The more important thing to focus on are the SM (block of shader processors) clusters (or SMX as NVIDIA likes to call it for the GTX 680/770, which  has 192 Shader processors. That's radically different from Fermi, the GeForce GTX 580 for example had 32 shader processors per SM cluster. 1536 : 192 = 8 Shader clusters (SMs). Let's blow up one such cluster:

 GeForce GTX 680

Above the block diagram for a single Shader processor cluster, AKA SM or SMX as NVIDIA now calls it. The new SMX has quite a bit more bite in terms of shader, texture and geometry processing. 192 CUDA cores, that's six times the number of cores per SM opposed to Fermi. Now, at the end of the pipeline we run into the ROP (Raster Operation) engine and the GTX 680 again has 32 engines for features like pixel blending and AA. There's a total of 128 texture filtering units available for the GeForce GTX 680. The math is simple here, each SM has 16 texture units tied to it.
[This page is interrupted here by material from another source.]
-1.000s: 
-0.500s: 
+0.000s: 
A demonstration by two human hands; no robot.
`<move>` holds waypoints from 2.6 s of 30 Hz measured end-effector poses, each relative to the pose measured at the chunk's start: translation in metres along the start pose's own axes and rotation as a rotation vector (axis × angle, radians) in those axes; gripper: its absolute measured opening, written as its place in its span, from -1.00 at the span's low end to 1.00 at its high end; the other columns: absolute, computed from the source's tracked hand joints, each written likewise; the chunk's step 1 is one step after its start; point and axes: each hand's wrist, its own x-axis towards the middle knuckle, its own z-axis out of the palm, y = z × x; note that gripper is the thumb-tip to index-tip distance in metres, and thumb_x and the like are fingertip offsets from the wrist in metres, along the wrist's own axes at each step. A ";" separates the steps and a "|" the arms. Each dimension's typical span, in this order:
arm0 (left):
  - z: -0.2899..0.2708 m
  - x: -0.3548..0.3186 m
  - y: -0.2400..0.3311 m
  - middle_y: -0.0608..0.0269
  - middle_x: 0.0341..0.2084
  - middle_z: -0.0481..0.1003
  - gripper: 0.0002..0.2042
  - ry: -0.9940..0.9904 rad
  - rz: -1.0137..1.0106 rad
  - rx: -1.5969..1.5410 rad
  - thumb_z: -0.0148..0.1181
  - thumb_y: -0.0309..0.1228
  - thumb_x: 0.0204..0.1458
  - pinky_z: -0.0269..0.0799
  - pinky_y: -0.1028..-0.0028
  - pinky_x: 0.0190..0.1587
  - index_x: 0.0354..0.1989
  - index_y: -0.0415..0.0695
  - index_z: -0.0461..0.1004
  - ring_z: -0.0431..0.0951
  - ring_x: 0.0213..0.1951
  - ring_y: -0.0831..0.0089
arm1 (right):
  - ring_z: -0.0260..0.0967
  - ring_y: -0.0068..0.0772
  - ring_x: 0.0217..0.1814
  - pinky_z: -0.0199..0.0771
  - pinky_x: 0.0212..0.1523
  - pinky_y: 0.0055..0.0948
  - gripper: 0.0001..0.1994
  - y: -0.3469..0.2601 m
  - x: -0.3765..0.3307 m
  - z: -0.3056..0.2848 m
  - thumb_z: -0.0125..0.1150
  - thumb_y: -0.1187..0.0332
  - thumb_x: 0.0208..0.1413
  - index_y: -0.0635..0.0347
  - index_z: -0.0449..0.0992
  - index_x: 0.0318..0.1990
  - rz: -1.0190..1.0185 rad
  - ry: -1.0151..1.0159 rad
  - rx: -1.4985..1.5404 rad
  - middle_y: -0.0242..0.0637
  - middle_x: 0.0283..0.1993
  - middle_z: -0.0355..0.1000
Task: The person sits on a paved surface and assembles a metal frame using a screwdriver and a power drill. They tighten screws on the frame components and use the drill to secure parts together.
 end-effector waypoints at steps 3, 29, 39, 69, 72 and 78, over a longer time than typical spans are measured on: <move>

  • GeForce GTX 580 has 16 SMs X 4 Texture units = 64
  • GeForce GTX 680 & 770 have 8 SMs X 16 Texture units = 128
  • GeForce GTX 760 have 6 SMs X 16 Texture units = 96

Above the GK104 host interface - The Gigathread engine, four GPCs, four memory controllers, the ROP partitions, a 768 KB L2 cache. Each GPC has eight polymorph engines - ROP partitions are nearby to the L2 cache, each shader cluster is then tied to L1 and a shared L2 cache. Shading performance is going be increased quite bit, geometry performance will get a nice boost as well. NVIDIA is using 64KB Shared Memory/L1 per SMX please note that they have a 16/48 48/16 ratio here for graphics/compute, as before with Fermi. For L2, 128KB per 64-bit memory controller. So that adds up to 512KB L2. In regards to architectural changes, on top of the pipeline NVIDIA has now added new Polymorph 2.0 (world space processing) engines and raster (screen space processing) engines; they act like a mini CPU really.